Value of shares is now $0.30/share.  Received a final payment for final liquidation of the investment.
Value of share is now $0.00
How do I record this in Quicken to reflect receipt of payments and reduction price of shares???

Comments

  • Rocket J Squirrel
    Rocket J Squirrel SuperUser, Windows Beta ✭✭✭✭✭
    edited October 2018
    You have 2 Sell transactions.
    Quicken user since version 2 for DOS, now using QWin Premier Subscription on Win10 Pro.
  • NotACPA
    NotACPA SuperUser, Windows Beta Beta
    edited October 2018
    Actually, that 1st transaction MIGHT be a Return of Capital ... IF the # of shares stayed the same and only the value of each share changed.

    The 2nd is definitely a sale.
    Q user since DOS version 5
    Now running Quicken Windows Subscription,  Home & Business
    Retired "Certified Information Systems Auditor" & Bank Audit VP
  • Unknown
    Unknown Member
    edited April 2017

    You have 2 Sell transactions.

    The number of shares does not change with either of the distributions.
  • Unknown
    Unknown Member
    edited April 2017

    Actually, that 1st transaction MIGHT be a Return of Capital ... IF the # of shares stayed the same and only the value of each share changed.

    The 2nd is definitely a sale.

    But after the second liquidation distribution, I am left with the same number of shares with $0.00 values, so can't sell them.  
  • mshiggins
    mshiggins SuperUser ✭✭✭✭✭
    edited April 2017
    You'll need to tell us what actually took place. What was the stock and why was it liquidated.
    Quicken user since Q1999. Currently using QW2017.
    Questions? Check out the  Quicken Windows FAQ list
  • Unknown
    Unknown Member
    edited May 2018
    It is a REIT-real estate investment trust.  I had a number of shares in the REIT.  The Board adopted a plan of liquidation and dissolution of the plan.  Liquidation was done in two parts.  A larger pay-out, then the remaining payout.  However, I still own the original number of shares, they just have zero value at present.  It is possible there could be another payout if the REIT ends up with extra monies not used to pay the final expenses.
  • mshiggins
    mshiggins SuperUser ✭✭✭✭✭
    edited April 2017

    It is a REIT-real estate investment trust.  I had a number of shares in the REIT.  The Board adopted a plan of liquidation and dissolution of the plan.  Liquidation was done in two parts.  A larger pay-out, then the remaining payout.  However, I still own the original number of shares, they just have zero value at present.  It is possible there could be another payout if the REIT ends up with extra monies not used to pay the final expenses.

    It sounds like they returned your capital.
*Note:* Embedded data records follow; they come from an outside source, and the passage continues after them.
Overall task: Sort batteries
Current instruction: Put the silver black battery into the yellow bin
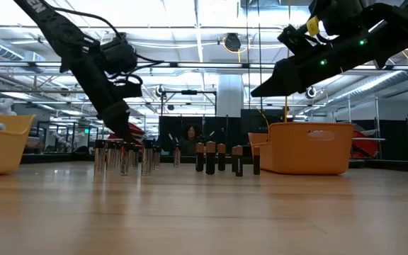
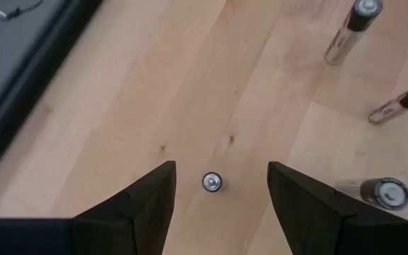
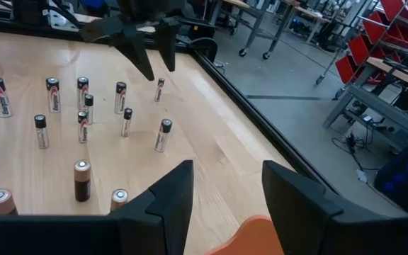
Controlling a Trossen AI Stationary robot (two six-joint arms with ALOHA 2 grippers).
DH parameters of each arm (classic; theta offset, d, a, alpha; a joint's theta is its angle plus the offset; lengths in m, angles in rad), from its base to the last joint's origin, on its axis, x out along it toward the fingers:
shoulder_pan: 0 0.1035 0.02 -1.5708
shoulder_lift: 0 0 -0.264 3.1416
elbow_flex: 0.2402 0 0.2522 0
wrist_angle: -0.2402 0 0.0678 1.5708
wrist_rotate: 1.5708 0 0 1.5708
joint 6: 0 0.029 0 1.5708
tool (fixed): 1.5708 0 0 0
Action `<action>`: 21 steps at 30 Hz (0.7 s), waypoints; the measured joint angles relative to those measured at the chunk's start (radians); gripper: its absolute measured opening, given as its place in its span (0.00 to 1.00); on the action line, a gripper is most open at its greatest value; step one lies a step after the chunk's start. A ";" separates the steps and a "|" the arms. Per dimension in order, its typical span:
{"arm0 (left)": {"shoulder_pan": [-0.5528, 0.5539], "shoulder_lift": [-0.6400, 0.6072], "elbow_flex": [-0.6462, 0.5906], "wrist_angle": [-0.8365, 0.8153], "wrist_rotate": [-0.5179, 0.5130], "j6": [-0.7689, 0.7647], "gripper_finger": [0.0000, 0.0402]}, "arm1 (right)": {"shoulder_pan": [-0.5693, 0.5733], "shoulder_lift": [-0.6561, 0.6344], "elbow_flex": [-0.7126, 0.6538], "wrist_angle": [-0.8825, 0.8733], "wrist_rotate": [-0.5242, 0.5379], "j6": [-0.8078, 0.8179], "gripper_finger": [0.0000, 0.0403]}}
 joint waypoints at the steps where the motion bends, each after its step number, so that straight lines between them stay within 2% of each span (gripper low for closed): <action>1: 0.000 0.015 0.000 0.007 0.000 -0.001 0.58 | 0.000 0.000 0.000 -0.001 -0.005 0.001 0.40; 9: 0.000 0.106 0.000 0.081 0.001 -0.026 0.58 | 0.000 0.000 0.000 -0.009 -0.017 0.004 0.40; 16: 0.001 0.155 0.000 0.081 0.001 -0.051 0.58 | 0.000 0.000 0.000 -0.035 -0.017 0.036 0.40; 21: 0.001 0.163 0.000 0.080 0.001 -0.052 0.49 | 0.000 0.000 0.000 -0.037 -0.017 0.045 0.40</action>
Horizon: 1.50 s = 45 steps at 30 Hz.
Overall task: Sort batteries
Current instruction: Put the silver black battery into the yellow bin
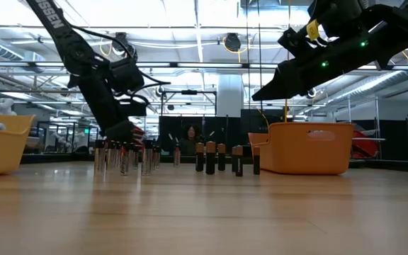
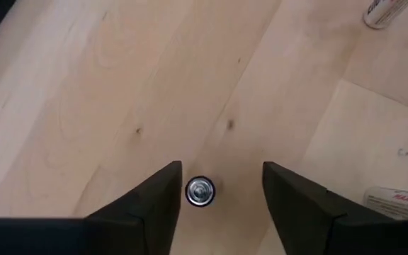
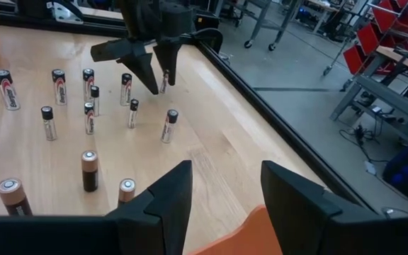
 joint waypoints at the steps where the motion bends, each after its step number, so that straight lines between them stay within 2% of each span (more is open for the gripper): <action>1: 0.000 0.000 0.000 0.000 0.000 0.000 0.46 | 0.000 0.000 0.000 -0.002 0.000 0.005 0.40; 4: 0.000 0.000 0.000 -0.001 -0.001 0.000 0.35 | 0.000 0.000 0.000 -0.004 0.000 0.008 0.40; 9: 0.000 0.000 0.000 -0.018 -0.028 -0.001 0.08 | 0.000 0.000 0.000 -0.004 0.000 0.008 0.40; 15: -0.004 -0.054 0.017 -0.055 -0.142 0.000 0.08 | 0.000 0.000 0.000 -0.004 0.000 0.008 0.40; 20: -0.027 -0.245 0.119 -0.196 -0.154 -0.006 0.08 | 0.000 0.000 0.000 -0.004 0.000 0.011 0.40; 23: -0.067 -0.369 0.198 -0.350 -0.101 -0.083 0.08 | 0.000 0.000 0.000 -0.008 0.000 0.015 0.40; 26: -0.116 -0.451 0.241 -0.539 0.062 -0.267 0.08 | 0.000 0.000 0.000 -0.008 0.000 0.019 0.40; 28: -0.179 -0.480 0.238 -0.636 0.142 -0.379 0.08 | 0.000 0.000 0.000 -0.008 0.000 0.019 0.40; 32: -0.384 -0.492 0.221 -0.796 0.202 -0.564 0.08 | 0.000 0.000 0.000 -0.009 0.000 0.010 0.40; 36: -0.594 -0.491 0.193 -0.819 0.278 -0.756 0.08 | 0.004 0.000 0.000 -0.010 0.000 0.020 0.40; 40: -0.746 -0.476 0.173 -0.824 0.277 -0.960 0.08 | 0.019 0.000 0.000 -0.012 -0.004 0.051 0.40; 45: -0.887 -0.411 0.171 -0.832 0.217 -1.141 0.12 | 0.052 0.000 0.000 -0.028 -0.004 0.071 0.40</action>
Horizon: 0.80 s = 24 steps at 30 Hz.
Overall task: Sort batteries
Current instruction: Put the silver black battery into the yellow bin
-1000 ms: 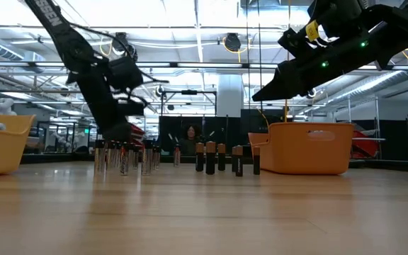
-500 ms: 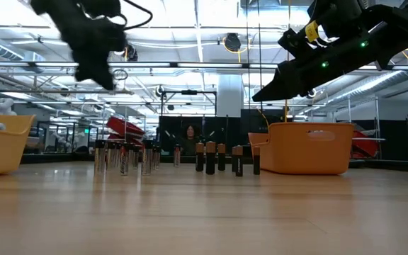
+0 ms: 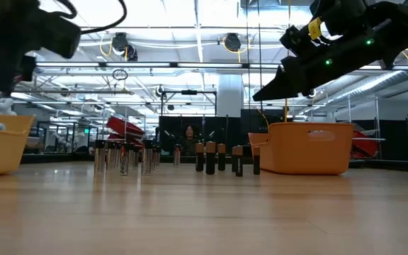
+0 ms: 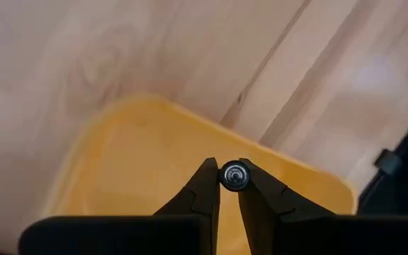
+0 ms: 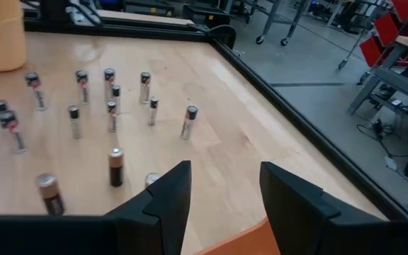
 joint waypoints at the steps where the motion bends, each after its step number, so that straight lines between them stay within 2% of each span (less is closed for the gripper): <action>1: -0.024 0.019 0.000 0.000 -0.007 -0.024 0.12 | 0.007 0.000 0.000 -0.004 0.000 0.000 0.40; 7: -0.115 0.154 0.000 0.000 -0.046 -0.100 0.13 | 0.050 0.000 -0.011 -0.017 0.001 0.041 0.40; 15: -0.130 0.324 0.000 0.002 -0.132 -0.032 0.13 | 0.103 0.000 -0.032 -0.016 0.004 0.095 0.40; 21: -0.130 0.422 0.000 0.001 -0.265 0.040 0.14 | 0.140 0.000 -0.032 0.010 0.004 0.097 0.40; 24: -0.130 0.458 0.000 0.000 -0.339 0.075 0.18 | 0.154 0.000 -0.032 0.018 0.004 0.094 0.40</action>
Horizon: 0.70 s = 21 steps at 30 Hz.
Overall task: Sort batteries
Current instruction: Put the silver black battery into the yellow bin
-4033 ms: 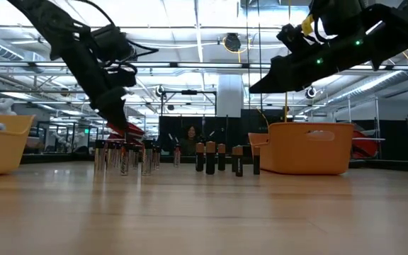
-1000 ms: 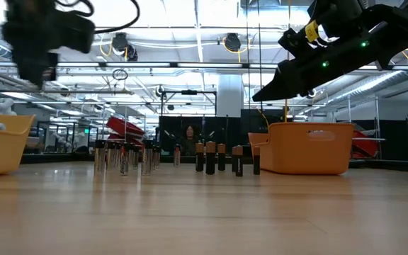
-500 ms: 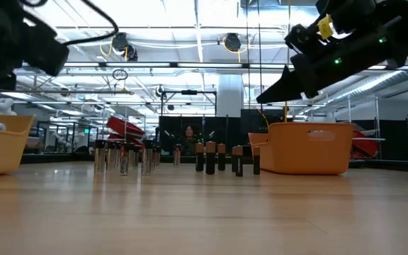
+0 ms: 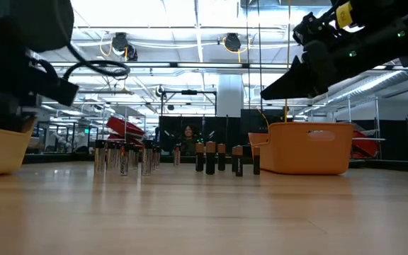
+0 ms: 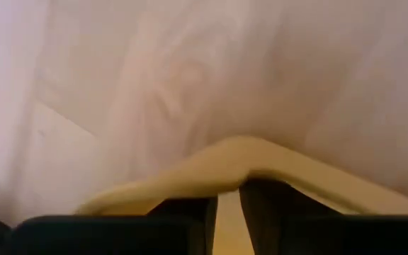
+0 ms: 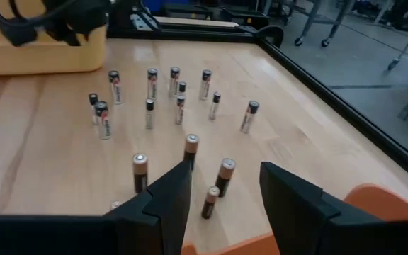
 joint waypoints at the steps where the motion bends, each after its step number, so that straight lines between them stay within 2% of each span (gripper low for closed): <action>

I would use the Return of Capital transaction type to record rhe two distributions.
    Quicken user since Q1999. Currently using QW2017.
    Questions? Check out the  Quicken Windows FAQ list
  • q_lurker
    q_lurker SuperUser ✭✭✭✭✭
    edited April 2017

    It is a REIT-real estate investment trust.  I had a number of shares in the REIT.  The Board adopted a plan of liquidation and dissolution of the plan.  Liquidation was done in two parts.  A larger pay-out, then the remaining payout.  However, I still own the original number of shares, they just have zero value at present.  It is possible there could be another payout if the REIT ends up with extra monies not used to pay the final expenses.

    Return of capital is only valid up to the cost basis of your holding.  I do not know what the current Quicken editions do if your total RtrnCap exceeds your basis.  Return of capital is not taxable income.  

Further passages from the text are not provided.